Task prompt: Please find all lines containing "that" in the listing below and copy them.
***** Raw data *****
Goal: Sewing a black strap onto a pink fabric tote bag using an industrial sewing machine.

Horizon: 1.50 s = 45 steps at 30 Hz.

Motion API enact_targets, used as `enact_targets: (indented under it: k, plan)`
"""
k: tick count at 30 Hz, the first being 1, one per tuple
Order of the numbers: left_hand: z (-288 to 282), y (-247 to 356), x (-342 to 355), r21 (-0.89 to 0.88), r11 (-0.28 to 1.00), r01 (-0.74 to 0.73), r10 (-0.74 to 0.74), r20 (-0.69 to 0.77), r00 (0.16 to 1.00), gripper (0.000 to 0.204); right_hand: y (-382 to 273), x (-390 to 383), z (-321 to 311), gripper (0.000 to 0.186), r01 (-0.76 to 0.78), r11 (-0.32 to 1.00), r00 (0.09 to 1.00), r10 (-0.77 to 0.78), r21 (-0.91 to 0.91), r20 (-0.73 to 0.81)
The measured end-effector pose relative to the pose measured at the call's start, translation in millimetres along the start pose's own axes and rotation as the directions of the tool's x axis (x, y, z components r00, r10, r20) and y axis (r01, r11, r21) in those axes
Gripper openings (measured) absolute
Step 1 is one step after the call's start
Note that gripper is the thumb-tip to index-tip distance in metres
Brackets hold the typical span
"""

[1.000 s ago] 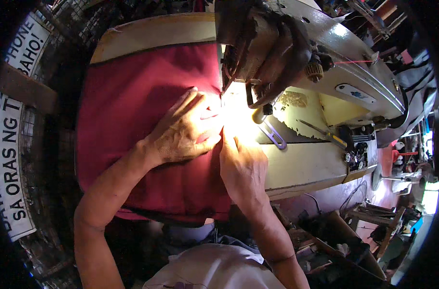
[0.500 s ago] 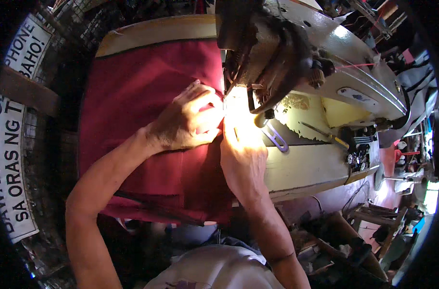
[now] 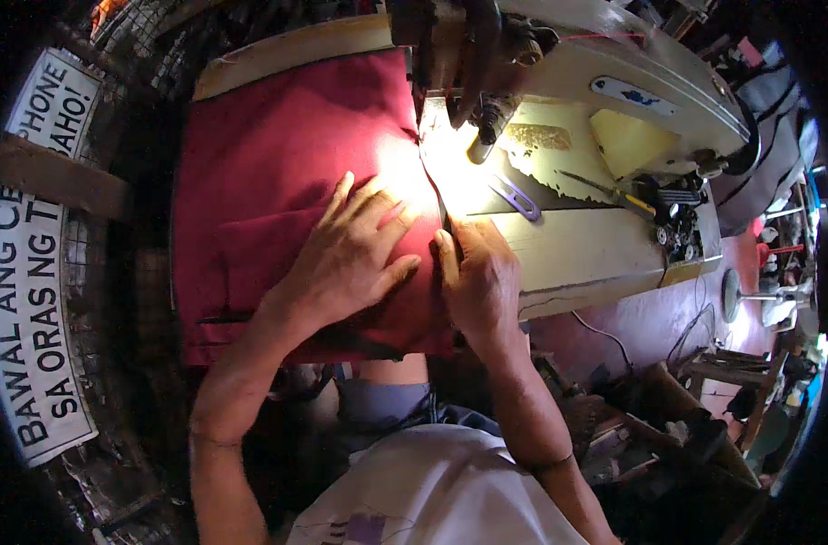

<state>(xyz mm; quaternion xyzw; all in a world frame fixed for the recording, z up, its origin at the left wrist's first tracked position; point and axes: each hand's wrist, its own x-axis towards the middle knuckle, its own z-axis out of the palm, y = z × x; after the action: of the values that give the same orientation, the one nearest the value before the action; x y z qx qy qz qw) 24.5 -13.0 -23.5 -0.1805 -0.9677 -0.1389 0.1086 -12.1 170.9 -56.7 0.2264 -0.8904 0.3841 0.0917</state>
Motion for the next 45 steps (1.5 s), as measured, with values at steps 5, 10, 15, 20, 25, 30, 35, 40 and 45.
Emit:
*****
Task result:
Note that gripper is the thumb-tip to index-tip distance in metres
<state>(xyz mm; quaternion xyzw; all in a world frame fixed for the recording, z up, its origin at the left wrist's first tracked position; point and axes: each hand's wrist, its own x-axis towards the middle knuckle, its own z-axis out of the palm, y = z × x; after the action: of the values that give the same orientation, the one nearest the value before the action; x y z qx qy qz qw) 24.5 -13.0 -23.5 -0.1805 -0.9677 -0.1389 0.1086 -12.1 170.9 -56.7 0.2264 -0.8904 0.3841 0.0917</state>

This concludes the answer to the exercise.